= Directions =
As the answer, give every line of the records that includes the word "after".
Start of Records supplied
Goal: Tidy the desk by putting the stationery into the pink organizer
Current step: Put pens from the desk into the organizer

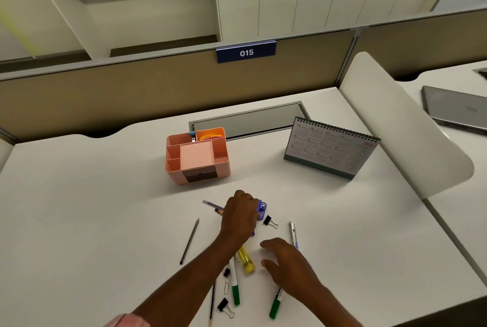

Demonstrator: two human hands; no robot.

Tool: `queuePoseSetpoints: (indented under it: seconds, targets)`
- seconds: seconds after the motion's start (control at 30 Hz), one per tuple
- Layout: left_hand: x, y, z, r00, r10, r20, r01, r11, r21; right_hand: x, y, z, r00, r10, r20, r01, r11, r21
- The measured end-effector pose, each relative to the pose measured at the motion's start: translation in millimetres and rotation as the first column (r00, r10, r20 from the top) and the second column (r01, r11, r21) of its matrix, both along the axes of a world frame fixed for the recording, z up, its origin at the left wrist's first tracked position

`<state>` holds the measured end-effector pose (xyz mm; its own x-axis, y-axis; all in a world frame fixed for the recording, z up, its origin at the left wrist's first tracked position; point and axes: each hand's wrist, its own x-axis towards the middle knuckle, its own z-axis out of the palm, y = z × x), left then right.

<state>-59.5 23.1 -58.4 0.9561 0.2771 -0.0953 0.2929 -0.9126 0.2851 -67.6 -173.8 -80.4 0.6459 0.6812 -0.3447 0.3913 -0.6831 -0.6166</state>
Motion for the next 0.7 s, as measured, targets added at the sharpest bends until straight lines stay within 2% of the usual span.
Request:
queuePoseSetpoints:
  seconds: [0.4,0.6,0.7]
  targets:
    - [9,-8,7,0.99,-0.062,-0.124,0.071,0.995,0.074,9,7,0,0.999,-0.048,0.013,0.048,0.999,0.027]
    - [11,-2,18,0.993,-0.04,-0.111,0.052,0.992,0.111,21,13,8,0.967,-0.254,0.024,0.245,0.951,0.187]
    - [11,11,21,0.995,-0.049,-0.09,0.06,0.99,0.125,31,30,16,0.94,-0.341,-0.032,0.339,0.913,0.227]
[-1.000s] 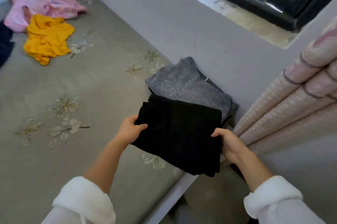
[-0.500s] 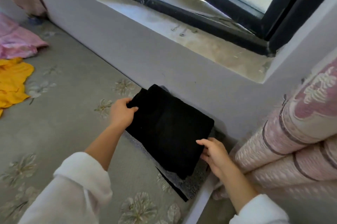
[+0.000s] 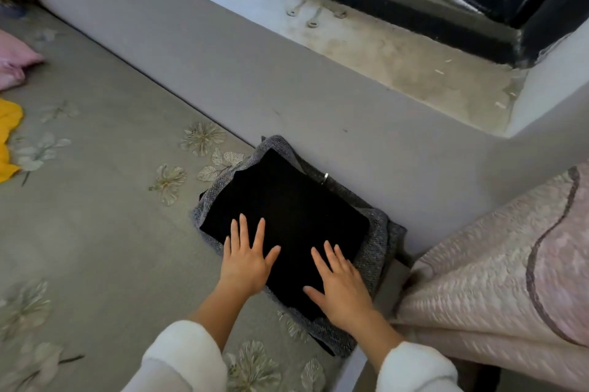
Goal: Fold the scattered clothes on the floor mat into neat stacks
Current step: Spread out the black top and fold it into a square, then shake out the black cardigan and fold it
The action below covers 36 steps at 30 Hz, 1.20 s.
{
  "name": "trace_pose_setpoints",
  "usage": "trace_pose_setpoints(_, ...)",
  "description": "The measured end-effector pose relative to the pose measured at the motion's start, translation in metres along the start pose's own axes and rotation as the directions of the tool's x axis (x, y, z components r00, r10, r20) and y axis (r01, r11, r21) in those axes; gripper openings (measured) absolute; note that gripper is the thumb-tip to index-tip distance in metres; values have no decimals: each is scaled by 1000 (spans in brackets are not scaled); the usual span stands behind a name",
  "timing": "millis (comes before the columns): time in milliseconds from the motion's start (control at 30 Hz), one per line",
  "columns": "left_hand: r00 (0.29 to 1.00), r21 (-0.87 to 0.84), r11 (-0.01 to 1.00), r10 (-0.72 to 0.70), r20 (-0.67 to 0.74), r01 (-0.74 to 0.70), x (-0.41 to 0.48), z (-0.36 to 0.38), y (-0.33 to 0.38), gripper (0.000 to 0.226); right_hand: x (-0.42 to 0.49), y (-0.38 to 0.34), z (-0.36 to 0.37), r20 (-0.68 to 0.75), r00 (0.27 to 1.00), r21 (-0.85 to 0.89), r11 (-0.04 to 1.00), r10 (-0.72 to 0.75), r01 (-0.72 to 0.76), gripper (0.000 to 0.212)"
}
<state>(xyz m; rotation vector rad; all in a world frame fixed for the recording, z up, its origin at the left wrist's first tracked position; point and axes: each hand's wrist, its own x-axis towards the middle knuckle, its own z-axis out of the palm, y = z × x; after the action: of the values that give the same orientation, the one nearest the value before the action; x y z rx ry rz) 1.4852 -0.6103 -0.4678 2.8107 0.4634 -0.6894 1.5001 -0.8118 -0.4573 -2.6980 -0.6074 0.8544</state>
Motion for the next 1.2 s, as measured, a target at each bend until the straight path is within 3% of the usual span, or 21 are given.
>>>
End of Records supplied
= Completed task =
- seconds: seconds after the motion's start (control at 30 Hz), one per tuple
<state>(xyz m; rotation vector rad; all in a world frame fixed for the recording, z up, its origin at the left wrist's first tracked position; point and axes: each hand's wrist, its own x-axis towards the middle knuckle, its own z-axis out of the palm, y = z × x; after the action: of the values that give the same orientation, the one nearest the value before the action; x y z rx ry rz) 1.4852 -0.6103 -0.4678 2.8107 0.4634 -0.6894 1.5001 -0.8118 -0.4573 -2.6980 -0.6074 0.8544</state>

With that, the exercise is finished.